▶ _Your objective_: Return only the lines from the top of the material through the line marked by "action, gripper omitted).", unaltered.

▶ _Data provided_:
╭──

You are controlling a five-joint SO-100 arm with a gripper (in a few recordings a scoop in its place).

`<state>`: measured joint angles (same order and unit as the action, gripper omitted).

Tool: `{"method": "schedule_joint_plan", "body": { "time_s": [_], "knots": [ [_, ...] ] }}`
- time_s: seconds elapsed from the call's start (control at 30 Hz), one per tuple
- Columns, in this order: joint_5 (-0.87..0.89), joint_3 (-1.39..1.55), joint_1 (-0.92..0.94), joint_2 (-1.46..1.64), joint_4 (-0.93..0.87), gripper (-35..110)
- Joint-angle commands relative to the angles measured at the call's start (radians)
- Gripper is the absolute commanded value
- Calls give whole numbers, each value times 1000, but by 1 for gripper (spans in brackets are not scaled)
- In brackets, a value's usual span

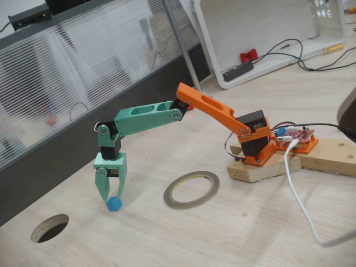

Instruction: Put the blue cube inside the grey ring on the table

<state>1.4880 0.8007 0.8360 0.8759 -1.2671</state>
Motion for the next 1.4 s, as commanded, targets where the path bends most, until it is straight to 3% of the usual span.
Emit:
{"method": "schedule_joint_plan", "body": {
  "time_s": [0.0, 0.27, 1.37],
  "knots": [
    [3, -23, 11, 44, -8, 31],
    [6, -21, 11, 44, -9, 40],
    [3, -31, 12, -74, 3, 39]
  ]
}}
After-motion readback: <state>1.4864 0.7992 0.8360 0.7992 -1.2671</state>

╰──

▶ _Solution to the exercise_:
You are controlling a five-joint SO-100 arm with a gripper (in a few recordings a scoop in its place).

`<state>`: measured joint angles (same order and unit as the action, gripper omitted).

This answer has been given in full.